ChicagoFest was a Chicago music festival established in 1978 by Mayor Michael Bilandic. It was a two-week event held annually at Navy Pier that featured sixteen separate stages, each sponsored by a national retail brand and a media sponsor compatible to the stage's format, e.g. Rock WLUP, Chicago Tribune Jazz, Miller Brewing Company Blues and WXRT, that broadcast live from the festival. The stages were: Rock, Classic Rock, Country, Blues, Comedy, Roller Disco, Pin Ball Arcade, Jazz, Children's, Variety, Ethnic, as well as a Main stage seating 30,000. There were approximately 600 concert performances by headline artists produced each year.

==History==
Some of the hundreds of superstars that appeared over the years were Frank Sinatra, The Beach Boys, The Doobie Brothers, Carole King, George Burns, Orleans, Chicago, REO Speedwagon, Willie Nelson with Waylon Jennings, The Blues Brothers, Bobby Vinton, Journey, The Commodores, Kool and The Gang, the Chicago Symphony Orchestra, Charlie Daniels Band, Alice Cooper, Cheap Trick, Aretha Franklin, Ben Vereen, Dick Clark and Muddy Waters and a live TV broadcast of Bozo's Circus and productions for HBO and PBS.

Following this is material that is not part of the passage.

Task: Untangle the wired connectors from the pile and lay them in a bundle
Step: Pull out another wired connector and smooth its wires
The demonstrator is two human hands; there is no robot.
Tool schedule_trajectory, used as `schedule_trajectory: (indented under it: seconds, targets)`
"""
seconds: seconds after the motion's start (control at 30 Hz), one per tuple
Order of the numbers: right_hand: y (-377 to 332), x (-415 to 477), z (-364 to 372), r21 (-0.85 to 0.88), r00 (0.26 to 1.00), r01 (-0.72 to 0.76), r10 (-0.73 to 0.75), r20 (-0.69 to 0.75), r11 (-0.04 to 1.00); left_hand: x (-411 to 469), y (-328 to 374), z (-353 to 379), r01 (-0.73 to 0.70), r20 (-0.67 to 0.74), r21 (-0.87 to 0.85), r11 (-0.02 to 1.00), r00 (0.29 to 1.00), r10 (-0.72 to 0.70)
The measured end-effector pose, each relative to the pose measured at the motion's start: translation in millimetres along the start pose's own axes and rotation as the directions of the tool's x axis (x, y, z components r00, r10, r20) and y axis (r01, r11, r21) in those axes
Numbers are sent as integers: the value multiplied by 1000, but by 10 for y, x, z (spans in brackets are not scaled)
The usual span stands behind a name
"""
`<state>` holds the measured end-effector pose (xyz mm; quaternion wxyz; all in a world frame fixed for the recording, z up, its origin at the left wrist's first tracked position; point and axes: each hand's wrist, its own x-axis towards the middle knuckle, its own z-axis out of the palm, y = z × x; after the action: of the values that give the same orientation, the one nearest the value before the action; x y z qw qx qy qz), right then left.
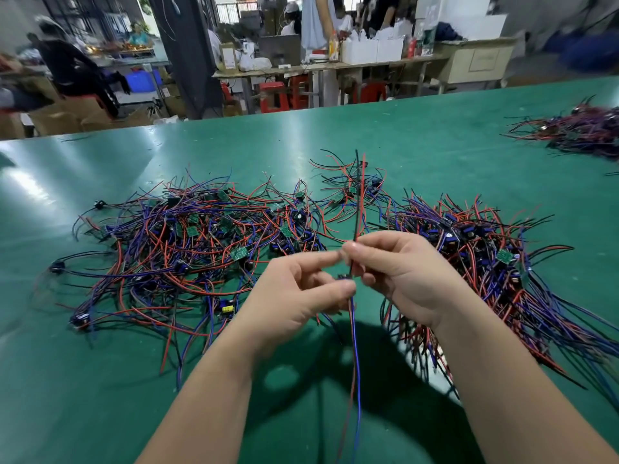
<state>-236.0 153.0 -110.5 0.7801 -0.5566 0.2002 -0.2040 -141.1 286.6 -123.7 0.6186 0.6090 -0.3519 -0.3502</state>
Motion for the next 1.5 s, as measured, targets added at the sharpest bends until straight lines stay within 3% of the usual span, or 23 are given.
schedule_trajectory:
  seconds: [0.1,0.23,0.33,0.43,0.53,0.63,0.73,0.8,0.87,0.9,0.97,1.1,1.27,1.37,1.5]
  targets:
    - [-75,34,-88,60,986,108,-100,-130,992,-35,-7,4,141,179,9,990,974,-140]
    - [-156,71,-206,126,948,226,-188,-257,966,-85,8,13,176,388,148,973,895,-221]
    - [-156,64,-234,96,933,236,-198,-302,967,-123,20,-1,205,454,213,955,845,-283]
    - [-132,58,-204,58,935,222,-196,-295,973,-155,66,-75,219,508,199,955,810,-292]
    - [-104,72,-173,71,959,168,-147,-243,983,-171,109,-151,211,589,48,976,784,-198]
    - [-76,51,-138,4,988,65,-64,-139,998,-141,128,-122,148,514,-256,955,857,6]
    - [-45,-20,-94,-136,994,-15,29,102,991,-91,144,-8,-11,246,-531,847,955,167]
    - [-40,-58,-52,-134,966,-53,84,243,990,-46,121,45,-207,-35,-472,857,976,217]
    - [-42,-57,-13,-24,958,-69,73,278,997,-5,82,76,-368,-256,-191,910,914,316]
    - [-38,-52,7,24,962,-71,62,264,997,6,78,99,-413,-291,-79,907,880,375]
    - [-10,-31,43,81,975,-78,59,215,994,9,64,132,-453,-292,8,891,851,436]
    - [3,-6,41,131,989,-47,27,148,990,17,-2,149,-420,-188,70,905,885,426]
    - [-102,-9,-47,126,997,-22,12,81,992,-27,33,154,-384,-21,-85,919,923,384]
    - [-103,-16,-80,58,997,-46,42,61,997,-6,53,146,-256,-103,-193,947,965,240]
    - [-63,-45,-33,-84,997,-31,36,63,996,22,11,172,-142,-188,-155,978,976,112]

In addition to its 30,000 seat Main Stage, ChicagoFest featured 16 other stage areas that seated 2,500 to 5,000, that presented nationally known recording artists. Iron Maiden, Spyro Gyra, Chick Corea and Gary Burton - Jazz, Joan Jett, .38 Special and Point Blank, The Joe Perry Project, The Scorpions, Krokus, Wet Willie, and many more on the Rocks, Asleep at the Wheel, Carl Perkins, and Bullseye on the Country Stage. The Buckinghams and Jan & Dean were among oldies stage headliners. In 1979, when Germany's Scorpions played one of their first American live Concerts on the floating stage at Chicagofest, the Chicago Police Department furnished over one hundred patrol men for show security. Admission to the first ChicagoFest held in 1978 was $3.50 in advance and $4 at the gate.

In addition to music, ChicagoFest also featured a cinema at which the premiere of The Buddy Holly story attracted Roger Ebert and Gene Siskel, The Premier of MTV was mounted at ChicagoFest, A Laser Light Show, The Mike Douglas Show originated at ChicagoFest, 100 local food vendors sales grossing ten million dollars annually.
As the festival grew over the years, it attracted roughly 100,000 visitors per day, and approximately 1,000,000 people attended Navy Pier for the fest. The idea for ChicagoFest was taken from Milwaukee's Summerfest. by Joe Balasa of the special events office of Mayor Bilandic who hired the staff from Milwaukee. That staff - formed as Festivals Inc. included general manager Tom Drilias, food and beverage manager Bill Drilias, entertainment producers Joel Gast and Lou Volpano, marketplace and security manager Ray Rymer, staff architect Don Montgomery, and public relations director Joseph Pecor. The success of the festival led to the creation of the Taste of Chicago, Loop Alive's restoration of the Chicago Theatre, and other events at Navy Pier such as Art Expo Chicago.

==Politics==
Jane Byrne became mayor in 1979 and attempted to cancel ChicagoFest. However, a public relations campaign mounted by the Chicago Tribune and Labor Unions gained enough support to convince Byrne to reverse her decision. In 1982, after black Chicago residents were angered by Mayor Byrne's nomination of three white board members to new positions in the Chicago Housing Authority, Jesse Jackson and other civil rights leaders called for a boycott of ChicagoFest. Stevie Wonder and over one hundred other local black entertainers cancelled their scheduled appearances, and a picket line was set up outside the festival.